These locusts or grasshoppers are unusual grasshoppers.  They don’t devour grain; they devour men and women.  How can they?  Just look at how big they are: as big as horses, John says.  Their tails have stingers, like a scorpion.  Their antennae are as long and as numerous as a woman’s hair (in other words, nothing escapes their sensory apparatus).  Their scales are like armour-plate.  When they beat their wings they sound like an army of chariots or tanks. John is telling us that evil is immense, evil is a power beyond our imagining, evil is a supernatural power that only the visionary with supernatural vision (like John himself) can describe.  There is one last feature to these fearsome, horse-sized locusts:  THEY HAVE A HUMAN FACE.  “Never forget”, says John, “that while evil is a cosmic power, it wears a human face.”

In my reading of biography and history I have become acquainted with some of the most cruel people the world has seen.  As I read of these people I expected to find men and women whose appearance was subhuman, ogreish, even men and women who appeared monstrous, unrecognizable.  In every case I have been sobered to learn that they were ordinary; so ordinarily human.  They didn’t appear grotesque or nightmarish.  They have been as ordinarily human as you or I.

Adolf Eichmann was noted for the tenderness he had for his family.  Heinrich Himmler was no more notable than the clerk at Mac’s Milk.  Klaus Barbie, the “butcher of Lyons ”; before he perfected his torture-techniques Klaus Barbie was undistinguished.

Speaking of Barbie; when he was extradited from South America and brought to France to stand trial for his wartime torment of French citizens it was assumed that he would be convicted and given the severest sentence possible.  Then the lawyer defending Barbie began letting French skeletons out of the closet.  “You say that Barbie tortured and maimed people in the French resistance movement”, said the lawyer, “but only 1% of France ’s people joined the resistance movement.  Among the other 99% were many who collaborated with the occupation.  The politicians and church-leaders and educators whom we esteem today; many of those who assisted Barbie were among the 99% who didn’t resist.  If the government of France tries Barbie, why doesn’t it try countless French citizens who supported him?”  Evil, however monstrous a power, always wears a human face.  “Furthermore”, continued Barbie’s lawyer, “as bad as German treatment of French people was, French treatment of Algerians has been as bad if not worse.  If you proceed to convict my client, I will name (and ruin) prominent French people who secretly permitted or authorized shocking atrocities with respect to the Algerians.”  All of a sudden many highly placed people in France decided that Barbie’s trial should be concluded as quickly and quietly as possible.

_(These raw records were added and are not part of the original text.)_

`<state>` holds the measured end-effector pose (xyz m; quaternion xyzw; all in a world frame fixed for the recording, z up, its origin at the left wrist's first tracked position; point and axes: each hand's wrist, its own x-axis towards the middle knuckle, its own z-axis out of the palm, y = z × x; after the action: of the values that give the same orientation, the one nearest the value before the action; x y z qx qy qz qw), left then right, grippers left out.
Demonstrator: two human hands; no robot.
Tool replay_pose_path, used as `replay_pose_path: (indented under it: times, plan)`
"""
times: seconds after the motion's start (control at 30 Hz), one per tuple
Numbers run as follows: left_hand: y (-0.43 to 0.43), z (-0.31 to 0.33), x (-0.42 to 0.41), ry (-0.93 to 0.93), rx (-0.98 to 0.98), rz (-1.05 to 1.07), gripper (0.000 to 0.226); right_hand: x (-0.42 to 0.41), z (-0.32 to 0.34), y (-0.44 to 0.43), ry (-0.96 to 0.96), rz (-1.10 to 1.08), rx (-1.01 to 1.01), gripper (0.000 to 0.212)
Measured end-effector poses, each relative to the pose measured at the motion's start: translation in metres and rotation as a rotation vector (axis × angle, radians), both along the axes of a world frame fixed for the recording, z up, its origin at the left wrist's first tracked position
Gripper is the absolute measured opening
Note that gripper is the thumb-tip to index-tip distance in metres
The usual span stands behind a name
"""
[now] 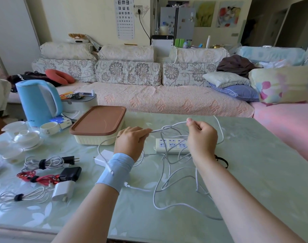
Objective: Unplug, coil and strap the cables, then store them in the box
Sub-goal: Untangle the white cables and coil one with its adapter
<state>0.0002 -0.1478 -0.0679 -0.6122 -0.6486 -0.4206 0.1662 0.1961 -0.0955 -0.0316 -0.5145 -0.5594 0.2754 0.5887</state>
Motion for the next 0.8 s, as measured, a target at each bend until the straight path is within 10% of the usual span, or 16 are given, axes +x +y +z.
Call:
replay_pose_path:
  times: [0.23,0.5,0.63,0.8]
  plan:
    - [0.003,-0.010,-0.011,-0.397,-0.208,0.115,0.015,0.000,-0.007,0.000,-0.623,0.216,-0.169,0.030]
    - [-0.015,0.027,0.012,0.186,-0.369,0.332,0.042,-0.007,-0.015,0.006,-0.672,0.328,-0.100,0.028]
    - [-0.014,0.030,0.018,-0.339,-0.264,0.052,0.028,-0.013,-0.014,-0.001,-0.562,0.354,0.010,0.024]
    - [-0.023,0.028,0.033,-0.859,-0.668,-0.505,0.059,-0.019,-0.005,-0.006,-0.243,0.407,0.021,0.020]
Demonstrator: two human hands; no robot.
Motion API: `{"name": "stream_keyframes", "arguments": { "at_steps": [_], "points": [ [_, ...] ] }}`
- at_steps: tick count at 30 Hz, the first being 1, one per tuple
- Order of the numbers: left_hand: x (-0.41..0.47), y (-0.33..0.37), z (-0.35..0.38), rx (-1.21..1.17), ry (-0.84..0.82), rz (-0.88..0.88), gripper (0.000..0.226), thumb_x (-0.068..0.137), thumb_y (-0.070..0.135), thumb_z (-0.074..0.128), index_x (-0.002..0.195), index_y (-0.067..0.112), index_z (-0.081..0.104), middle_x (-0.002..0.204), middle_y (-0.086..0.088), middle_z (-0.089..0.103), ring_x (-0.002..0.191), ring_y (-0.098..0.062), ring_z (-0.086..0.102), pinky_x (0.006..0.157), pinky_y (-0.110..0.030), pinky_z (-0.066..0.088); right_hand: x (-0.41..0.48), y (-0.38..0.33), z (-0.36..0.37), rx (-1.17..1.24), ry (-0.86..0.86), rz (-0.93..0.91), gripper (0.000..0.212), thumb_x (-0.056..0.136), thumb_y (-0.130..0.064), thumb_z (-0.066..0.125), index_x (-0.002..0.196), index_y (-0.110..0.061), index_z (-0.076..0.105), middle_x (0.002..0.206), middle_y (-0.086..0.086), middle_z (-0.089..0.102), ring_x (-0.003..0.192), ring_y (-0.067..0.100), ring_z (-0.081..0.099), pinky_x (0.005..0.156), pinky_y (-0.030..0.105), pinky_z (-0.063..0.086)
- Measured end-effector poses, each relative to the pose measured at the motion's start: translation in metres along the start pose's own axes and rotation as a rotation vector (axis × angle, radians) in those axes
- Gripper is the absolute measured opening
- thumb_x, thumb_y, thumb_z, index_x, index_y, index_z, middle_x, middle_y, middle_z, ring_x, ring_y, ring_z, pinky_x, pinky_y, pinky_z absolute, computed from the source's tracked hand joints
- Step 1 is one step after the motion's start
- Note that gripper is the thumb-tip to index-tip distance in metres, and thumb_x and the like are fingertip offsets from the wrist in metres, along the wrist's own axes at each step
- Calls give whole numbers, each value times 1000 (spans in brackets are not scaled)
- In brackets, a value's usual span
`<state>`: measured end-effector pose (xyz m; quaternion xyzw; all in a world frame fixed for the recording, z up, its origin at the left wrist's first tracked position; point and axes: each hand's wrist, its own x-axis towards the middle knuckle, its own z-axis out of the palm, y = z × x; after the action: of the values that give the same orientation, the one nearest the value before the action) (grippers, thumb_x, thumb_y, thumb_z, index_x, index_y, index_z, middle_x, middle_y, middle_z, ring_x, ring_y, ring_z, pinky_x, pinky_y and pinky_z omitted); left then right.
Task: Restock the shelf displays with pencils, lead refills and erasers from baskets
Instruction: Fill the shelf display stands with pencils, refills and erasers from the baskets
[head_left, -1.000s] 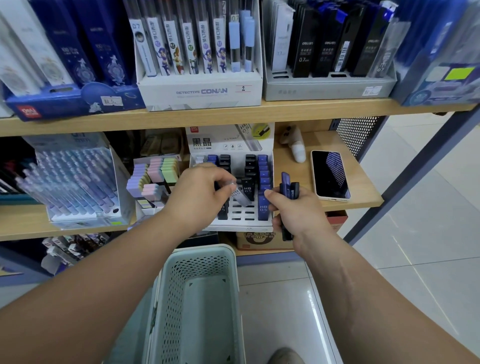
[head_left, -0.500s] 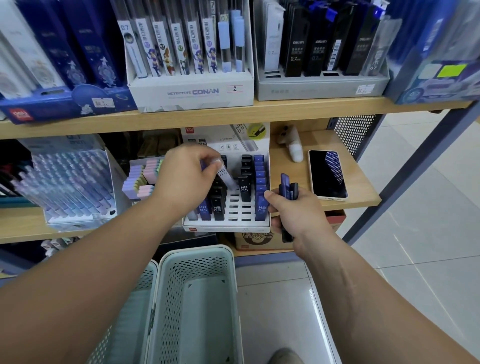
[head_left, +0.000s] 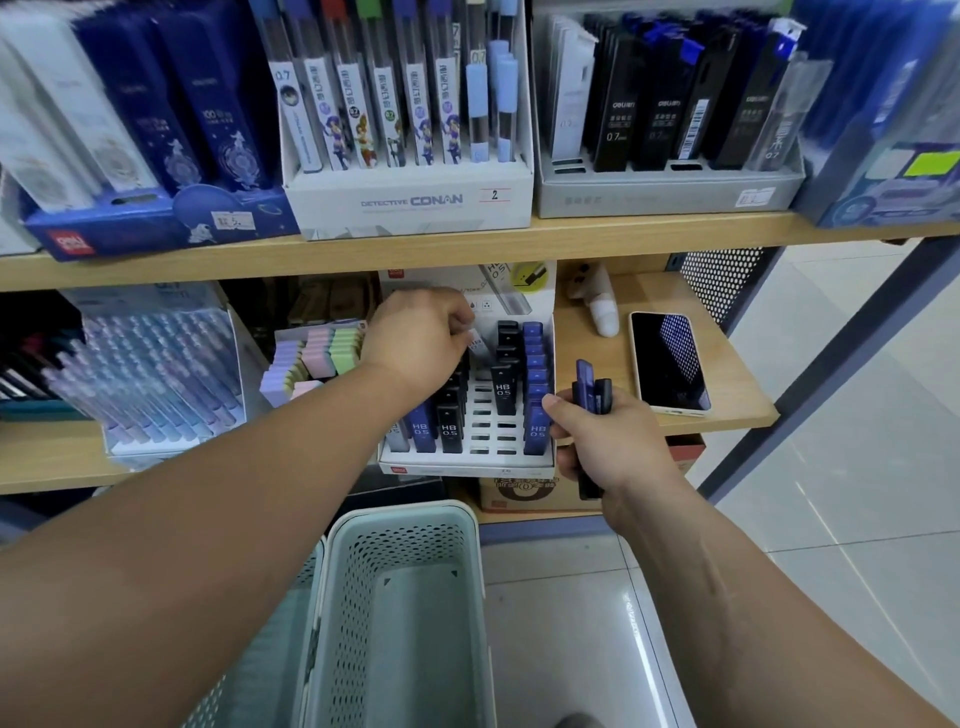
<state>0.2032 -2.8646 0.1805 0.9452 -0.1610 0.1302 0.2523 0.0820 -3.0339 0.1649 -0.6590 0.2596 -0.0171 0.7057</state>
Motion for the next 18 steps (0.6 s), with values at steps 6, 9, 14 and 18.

In the 1920s and 30s journalists from Britain and the United States went to Russia .  They saw the Stalinist purges first-hand.  They witnessed Stalin’s systematic starvation of the Ukrainians.  They then wrote newspaper and magazine articles telling the world that Stalin was a good man.  To be sure, he was a bit rough around the edges, but an effective leader nonetheless; what he aimed at was good.  Why, Stalin had even been a theology student at one time.  And so the British and American intelligentsia willfully blinded themselves to what was happening and wrote well of him.  Why are intellectuals (so-called) so very stupid?  Because they cannot believe that evil is evil when they see the smiling human face.  Naively, intellectuals assume that the smiling human face can’t be evil; they don’t realize that a human face is the principal face evil wears.

 

IV: —  Then what is to be done in the wake of this?  How are Christians to act?  We move now to another of John’s visions, the vision of the little scroll.  The big scroll, we saw a minute ago, the big scroll only the slain lamb could unseal and unleash.  The little scroll contains the same message as the big scroll. John is told to eat it.  He eats it and finds that it tastes sweet as honey.  A short time later, however, he has a dreadful stomach-ache.  Christian people find the truth of God sweet to their palate; we rightly love the taste of the gospel and the truth by which the gospel exposes illusions and the integrity that the gospel lends us.  But Christians find too that as much as we savour the gospel, the gospel collides with the world and brings suffering upon us, as it did for our Lord before us.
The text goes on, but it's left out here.